Just to clarify the risk for giving herpes to your baby during pregnancy (so as not to alarm women who are or hope to get pregnant)

 

"the pregnant woman who acquires genital herpes as a primary infection in the latter half of pregnancy, rather than prior to pregnancy, is at greatest risk of transmitting these viruses to her newborn.
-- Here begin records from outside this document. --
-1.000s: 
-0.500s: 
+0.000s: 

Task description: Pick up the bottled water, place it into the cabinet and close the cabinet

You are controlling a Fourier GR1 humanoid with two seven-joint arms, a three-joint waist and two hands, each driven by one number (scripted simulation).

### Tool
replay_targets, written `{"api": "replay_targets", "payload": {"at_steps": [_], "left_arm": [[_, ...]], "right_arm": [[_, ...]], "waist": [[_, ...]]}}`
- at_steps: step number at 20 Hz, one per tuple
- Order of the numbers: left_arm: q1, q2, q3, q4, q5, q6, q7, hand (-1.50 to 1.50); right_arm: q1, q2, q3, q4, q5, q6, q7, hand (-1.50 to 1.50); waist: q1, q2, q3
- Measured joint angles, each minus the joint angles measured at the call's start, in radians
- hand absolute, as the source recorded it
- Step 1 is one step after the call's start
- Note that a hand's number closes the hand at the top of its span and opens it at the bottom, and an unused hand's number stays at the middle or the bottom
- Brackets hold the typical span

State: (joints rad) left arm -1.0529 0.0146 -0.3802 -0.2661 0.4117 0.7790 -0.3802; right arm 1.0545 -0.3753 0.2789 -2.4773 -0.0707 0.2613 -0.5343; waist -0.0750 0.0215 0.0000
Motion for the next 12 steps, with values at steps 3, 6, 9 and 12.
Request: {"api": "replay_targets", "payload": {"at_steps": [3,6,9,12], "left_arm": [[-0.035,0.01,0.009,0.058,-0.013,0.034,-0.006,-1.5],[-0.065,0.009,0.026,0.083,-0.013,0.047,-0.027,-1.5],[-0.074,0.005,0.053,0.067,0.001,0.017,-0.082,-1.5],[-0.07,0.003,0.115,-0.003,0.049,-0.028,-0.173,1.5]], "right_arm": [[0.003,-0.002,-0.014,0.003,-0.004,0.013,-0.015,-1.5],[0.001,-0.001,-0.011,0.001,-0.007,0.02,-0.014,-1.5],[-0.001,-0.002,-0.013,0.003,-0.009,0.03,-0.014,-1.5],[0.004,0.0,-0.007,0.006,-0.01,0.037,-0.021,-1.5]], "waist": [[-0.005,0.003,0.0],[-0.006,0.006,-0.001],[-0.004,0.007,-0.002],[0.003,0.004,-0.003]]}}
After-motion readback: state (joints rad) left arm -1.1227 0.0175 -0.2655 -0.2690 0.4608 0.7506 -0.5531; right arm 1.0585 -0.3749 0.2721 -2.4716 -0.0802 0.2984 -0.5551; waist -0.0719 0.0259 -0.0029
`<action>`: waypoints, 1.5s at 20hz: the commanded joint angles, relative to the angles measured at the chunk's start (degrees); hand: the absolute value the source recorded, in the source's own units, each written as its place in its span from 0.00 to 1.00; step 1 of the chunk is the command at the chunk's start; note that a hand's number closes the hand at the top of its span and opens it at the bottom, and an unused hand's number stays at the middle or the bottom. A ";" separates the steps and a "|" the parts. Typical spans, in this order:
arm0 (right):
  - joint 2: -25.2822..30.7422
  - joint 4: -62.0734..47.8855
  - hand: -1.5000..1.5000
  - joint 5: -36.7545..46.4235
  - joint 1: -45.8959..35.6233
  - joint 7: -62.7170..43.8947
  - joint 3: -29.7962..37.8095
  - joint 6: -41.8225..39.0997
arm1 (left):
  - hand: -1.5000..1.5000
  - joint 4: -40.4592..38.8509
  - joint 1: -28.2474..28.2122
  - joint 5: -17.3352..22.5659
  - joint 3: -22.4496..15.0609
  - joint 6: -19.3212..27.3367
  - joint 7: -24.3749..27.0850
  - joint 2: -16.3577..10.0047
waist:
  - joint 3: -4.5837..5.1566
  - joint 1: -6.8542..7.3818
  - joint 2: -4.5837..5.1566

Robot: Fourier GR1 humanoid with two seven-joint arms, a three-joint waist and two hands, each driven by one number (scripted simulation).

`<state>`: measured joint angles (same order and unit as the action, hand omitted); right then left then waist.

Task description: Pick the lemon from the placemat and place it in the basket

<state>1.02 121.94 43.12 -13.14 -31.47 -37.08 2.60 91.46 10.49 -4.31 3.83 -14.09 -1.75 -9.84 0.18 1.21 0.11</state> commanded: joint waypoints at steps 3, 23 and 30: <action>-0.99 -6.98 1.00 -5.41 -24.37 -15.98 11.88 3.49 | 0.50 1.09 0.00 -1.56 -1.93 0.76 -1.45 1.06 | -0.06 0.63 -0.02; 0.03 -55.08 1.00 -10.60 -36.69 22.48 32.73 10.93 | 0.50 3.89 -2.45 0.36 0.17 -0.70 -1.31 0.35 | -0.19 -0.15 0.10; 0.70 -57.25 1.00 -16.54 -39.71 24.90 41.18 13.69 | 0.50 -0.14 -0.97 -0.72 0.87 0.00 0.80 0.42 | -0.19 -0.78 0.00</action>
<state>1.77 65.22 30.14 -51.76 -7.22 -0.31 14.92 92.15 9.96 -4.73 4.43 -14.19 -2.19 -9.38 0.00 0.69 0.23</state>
Additional risk factors for neonatal HSV infection include the use of a foetal-scalp electrode and the age of the mother less than 21 years. "

 

"in US, approximately 22% of pregnant women are infected with HSV-2, 10% are at risk of acquisition of genital HSV from their infected partners (during periods of asymptomatic viral shedding) and 2% of women acquire genital herpes during pregnancy, "

 

"The risk of neonatal infection varies from 30% to 50% for HSV infections that onset in late pregnancy (last trimester), whereas early pregnancy infection carries a risk of about 1% ".

 

So if you already have and are aware that you have HSV2 (or 1 for that matter) then the risk is VERY low for transmission to the baby especially if you make the Dr aware and they monitor your status and put you on Valtrex for the last month. As mentioned, MANY die from flu (especially babies) every year... you *rarely* hear about babies getting or dying from Herpes.

 

I'm going to post this as a separate discussion so I can point people to it as this article is a great reference to help women get some facts to help them to remain calm and realistic about the potential for transmission to their babies during birth.